> Problem to work on:
Transcribe only the part of the material below that begins at the line containing "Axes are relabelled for" and ends at the line containing "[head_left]", with both kept and images left out.

□ □ □

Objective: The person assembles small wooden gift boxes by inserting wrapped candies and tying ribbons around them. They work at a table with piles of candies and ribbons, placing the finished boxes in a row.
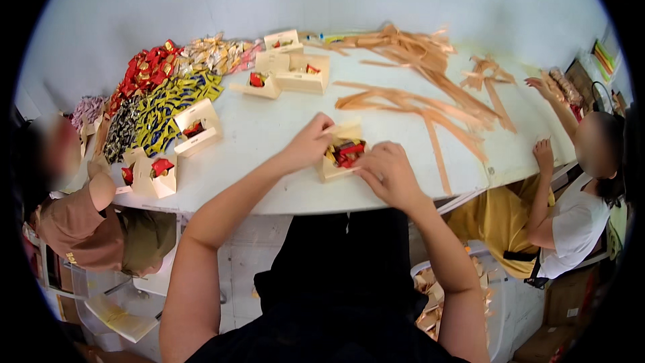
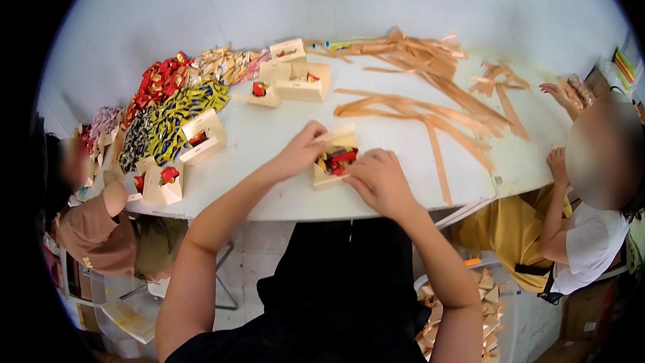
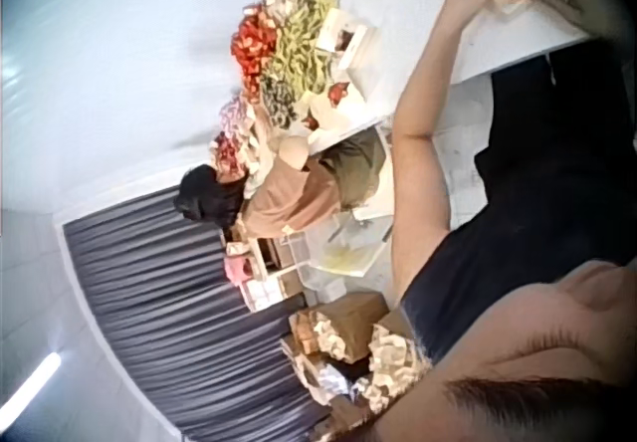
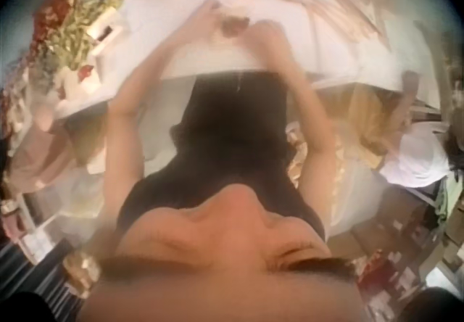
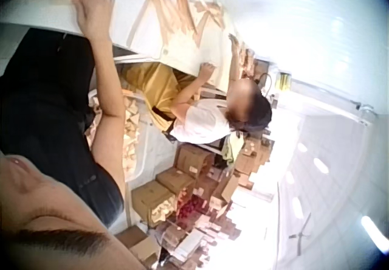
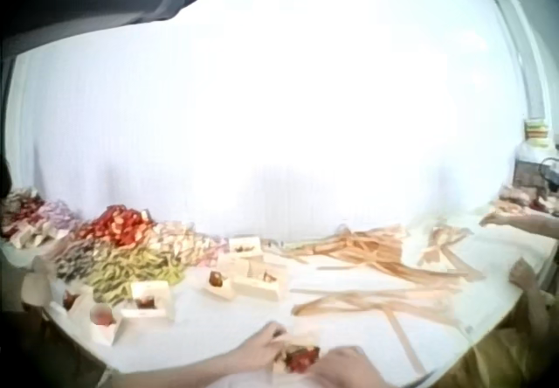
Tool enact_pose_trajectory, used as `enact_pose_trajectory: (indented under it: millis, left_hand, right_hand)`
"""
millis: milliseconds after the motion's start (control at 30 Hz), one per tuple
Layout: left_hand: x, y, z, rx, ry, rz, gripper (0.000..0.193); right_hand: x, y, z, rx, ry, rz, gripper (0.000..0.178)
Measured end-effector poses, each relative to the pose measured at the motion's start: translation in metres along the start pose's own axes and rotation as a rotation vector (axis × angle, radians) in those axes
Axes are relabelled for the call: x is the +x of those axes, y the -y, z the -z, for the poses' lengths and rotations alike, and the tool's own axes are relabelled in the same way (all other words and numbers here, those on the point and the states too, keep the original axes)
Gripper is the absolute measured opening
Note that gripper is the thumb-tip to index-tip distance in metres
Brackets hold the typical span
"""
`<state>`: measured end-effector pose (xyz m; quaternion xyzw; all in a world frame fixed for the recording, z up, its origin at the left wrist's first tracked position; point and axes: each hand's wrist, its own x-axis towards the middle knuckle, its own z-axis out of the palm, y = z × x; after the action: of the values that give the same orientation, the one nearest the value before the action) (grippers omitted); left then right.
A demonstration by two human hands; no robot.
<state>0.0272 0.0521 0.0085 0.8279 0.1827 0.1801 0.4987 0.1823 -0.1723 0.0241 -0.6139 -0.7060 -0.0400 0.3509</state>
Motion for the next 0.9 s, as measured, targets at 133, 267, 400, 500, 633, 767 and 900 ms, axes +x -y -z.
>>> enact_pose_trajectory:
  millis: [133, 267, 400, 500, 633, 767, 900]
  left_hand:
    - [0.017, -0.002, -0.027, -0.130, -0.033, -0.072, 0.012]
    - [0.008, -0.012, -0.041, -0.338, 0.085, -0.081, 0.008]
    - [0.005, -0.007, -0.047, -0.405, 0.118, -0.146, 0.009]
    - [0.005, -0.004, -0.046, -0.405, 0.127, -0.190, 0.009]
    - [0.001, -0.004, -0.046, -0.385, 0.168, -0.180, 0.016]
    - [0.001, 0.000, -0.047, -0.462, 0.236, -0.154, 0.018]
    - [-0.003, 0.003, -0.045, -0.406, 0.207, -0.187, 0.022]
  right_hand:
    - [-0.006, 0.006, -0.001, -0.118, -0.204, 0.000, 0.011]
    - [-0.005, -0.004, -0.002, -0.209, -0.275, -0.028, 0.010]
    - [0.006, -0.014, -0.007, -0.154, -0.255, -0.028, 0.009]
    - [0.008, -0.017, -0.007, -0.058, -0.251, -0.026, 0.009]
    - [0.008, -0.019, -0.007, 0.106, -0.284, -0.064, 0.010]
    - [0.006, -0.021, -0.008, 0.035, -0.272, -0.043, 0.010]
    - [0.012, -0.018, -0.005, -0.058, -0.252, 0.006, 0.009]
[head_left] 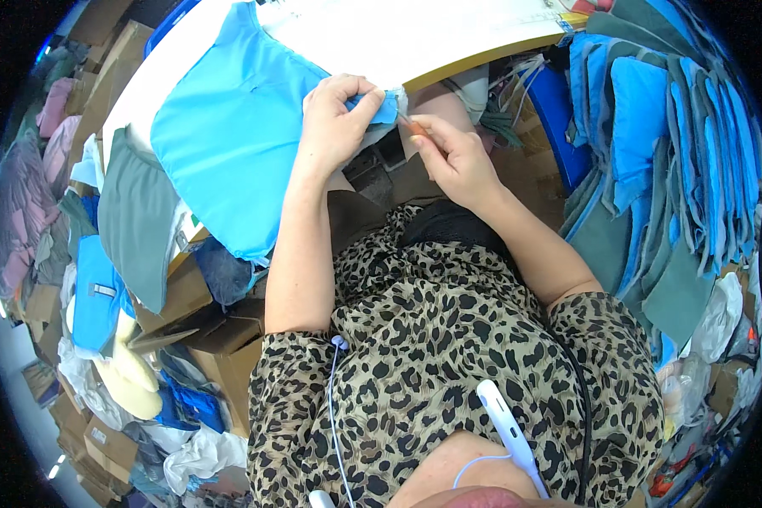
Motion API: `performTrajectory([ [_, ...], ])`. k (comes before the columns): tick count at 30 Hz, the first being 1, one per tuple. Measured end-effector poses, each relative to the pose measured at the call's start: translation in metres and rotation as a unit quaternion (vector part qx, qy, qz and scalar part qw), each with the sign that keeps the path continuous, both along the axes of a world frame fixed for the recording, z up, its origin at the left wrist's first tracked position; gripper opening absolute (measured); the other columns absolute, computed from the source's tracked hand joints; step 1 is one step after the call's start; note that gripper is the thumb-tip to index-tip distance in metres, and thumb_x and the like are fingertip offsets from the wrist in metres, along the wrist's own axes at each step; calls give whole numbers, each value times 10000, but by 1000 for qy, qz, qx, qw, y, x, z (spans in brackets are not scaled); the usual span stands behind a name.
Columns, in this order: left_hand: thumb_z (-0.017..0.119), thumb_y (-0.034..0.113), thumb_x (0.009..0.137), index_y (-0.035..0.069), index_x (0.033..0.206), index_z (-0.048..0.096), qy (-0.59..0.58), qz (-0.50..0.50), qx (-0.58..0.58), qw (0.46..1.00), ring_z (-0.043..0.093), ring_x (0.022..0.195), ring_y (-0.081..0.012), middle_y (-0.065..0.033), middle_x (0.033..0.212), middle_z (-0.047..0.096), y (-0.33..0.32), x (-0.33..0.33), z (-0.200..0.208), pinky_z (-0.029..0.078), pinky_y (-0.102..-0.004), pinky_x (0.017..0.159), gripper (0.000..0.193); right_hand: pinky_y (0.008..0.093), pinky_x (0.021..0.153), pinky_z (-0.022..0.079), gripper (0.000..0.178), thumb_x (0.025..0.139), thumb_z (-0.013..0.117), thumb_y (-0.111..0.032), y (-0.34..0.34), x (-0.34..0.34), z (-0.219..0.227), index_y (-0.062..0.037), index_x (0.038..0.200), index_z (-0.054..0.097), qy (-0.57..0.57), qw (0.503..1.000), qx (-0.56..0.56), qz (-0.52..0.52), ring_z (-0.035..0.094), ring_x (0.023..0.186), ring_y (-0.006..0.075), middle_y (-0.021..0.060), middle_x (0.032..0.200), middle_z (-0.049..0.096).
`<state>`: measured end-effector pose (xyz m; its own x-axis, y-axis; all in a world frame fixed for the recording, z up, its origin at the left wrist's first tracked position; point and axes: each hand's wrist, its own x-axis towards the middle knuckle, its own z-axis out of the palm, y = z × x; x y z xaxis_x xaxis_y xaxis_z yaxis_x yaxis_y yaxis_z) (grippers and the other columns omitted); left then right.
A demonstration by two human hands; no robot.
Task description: Assembling fabric bag components by aligning linings and using an awl for fine adjustments.
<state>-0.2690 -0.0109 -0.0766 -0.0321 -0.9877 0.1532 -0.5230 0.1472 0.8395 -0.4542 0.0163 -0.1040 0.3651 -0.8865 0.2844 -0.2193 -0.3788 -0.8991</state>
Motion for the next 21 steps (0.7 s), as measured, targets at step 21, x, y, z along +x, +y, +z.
performTrajectory([
  [21,612,215,776,32,746,636,-16,10,-95,995,553,824,-258,-88,797,627,-2,-1,-8,405,-344,806,187,264,535,423,193,887,514,-112,-2,3,-7,3,1037,553,-56,997,39,-22,528,573,127,97,712,584],
])
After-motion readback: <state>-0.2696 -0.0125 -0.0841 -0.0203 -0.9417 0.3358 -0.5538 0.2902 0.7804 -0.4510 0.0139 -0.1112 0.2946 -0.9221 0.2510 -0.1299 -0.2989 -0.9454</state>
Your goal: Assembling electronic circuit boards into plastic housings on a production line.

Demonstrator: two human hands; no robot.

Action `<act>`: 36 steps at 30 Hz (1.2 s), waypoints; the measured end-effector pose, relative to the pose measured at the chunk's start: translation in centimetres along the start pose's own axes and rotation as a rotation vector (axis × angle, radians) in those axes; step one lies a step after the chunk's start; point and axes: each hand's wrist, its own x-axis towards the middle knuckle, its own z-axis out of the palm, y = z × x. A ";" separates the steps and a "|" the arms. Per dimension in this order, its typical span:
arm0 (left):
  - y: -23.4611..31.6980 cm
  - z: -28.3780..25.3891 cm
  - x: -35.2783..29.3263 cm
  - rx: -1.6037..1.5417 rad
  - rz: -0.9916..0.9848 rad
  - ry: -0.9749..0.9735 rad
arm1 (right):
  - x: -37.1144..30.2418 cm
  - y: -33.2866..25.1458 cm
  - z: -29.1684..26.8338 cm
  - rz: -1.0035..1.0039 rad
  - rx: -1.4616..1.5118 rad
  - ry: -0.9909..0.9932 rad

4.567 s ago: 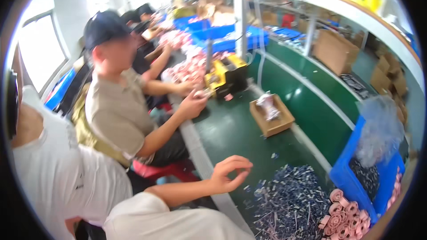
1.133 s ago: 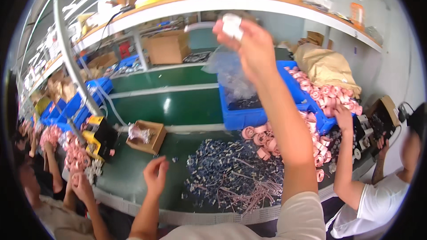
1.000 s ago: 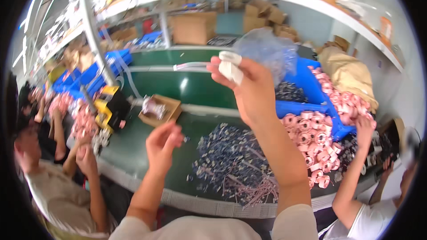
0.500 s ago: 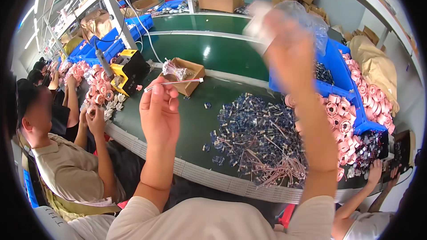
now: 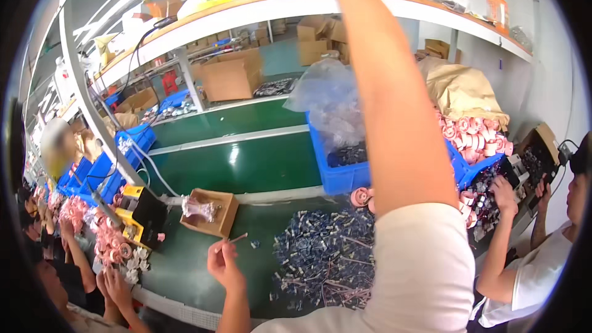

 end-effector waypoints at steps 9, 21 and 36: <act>-1.4 -1.1 -0.4 0.149 0.237 -0.037 | 0.2 0.6 -0.3 -0.234 -0.341 0.151; -2.6 -0.2 -0.3 0.272 0.281 -0.136 | -11.2 5.2 -3.9 -0.696 1.155 0.463; 13.4 -4.5 1.9 -0.431 0.076 -0.182 | -34.7 -7.1 19.4 -0.830 2.297 -1.081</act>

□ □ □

> Your solution:
Axes are relabelled for the call: x is the +x of those axes, y the -y, z the -z, for the poses' lengths and rotations alike, and the tool's own axes are relabelled in the same way (all other words and numbers here, those on the point and the states too, keep the original axes)
Gripper is the absolute measured opening
Note that gripper is the thumb-tip to index-tip distance in metres
Brackets hold the typical span
"""
`<state>`: measured end-effector pose (xyz m; quaternion xyzw; all in a world frame fixed for the recording, z up, its origin at the left wrist's first tracked position; point and axes: each hand's wrist, its own x-axis towards the middle knuckle, its own z-axis out of the palm, y = z × x; after the action: of the values that give the same orientation, the one nearest the value before the action) (grippers omitted); left then right.
A demonstration by two human hands; no robot.
<state>0.0272 0.0521 0.0085 0.8279 0.1827 0.1801 0.4987 0.1823 -0.1723 0.0241 -0.6139 -0.7060 -0.0400 0.3509</state>
Motion for the next 0.9 s, as measured, targets at 133, 267, 400, 500, 633, 767 and 900 ms, axes +x -y -z.
>>> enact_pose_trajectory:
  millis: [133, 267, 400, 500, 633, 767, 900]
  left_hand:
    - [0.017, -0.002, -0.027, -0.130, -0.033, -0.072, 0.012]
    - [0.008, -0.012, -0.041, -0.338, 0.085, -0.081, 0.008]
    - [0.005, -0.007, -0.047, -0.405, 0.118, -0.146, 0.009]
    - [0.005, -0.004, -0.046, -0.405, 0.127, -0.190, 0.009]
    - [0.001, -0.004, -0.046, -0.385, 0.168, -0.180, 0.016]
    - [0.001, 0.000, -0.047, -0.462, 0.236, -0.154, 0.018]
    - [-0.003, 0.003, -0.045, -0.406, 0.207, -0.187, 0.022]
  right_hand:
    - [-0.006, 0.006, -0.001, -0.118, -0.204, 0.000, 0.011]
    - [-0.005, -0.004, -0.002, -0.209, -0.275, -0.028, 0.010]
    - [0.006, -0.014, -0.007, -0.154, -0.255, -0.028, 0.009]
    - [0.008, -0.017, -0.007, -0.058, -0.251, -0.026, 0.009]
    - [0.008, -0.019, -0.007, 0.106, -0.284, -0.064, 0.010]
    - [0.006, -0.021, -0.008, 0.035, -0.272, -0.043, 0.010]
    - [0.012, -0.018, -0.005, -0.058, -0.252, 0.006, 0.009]
[head_left] 

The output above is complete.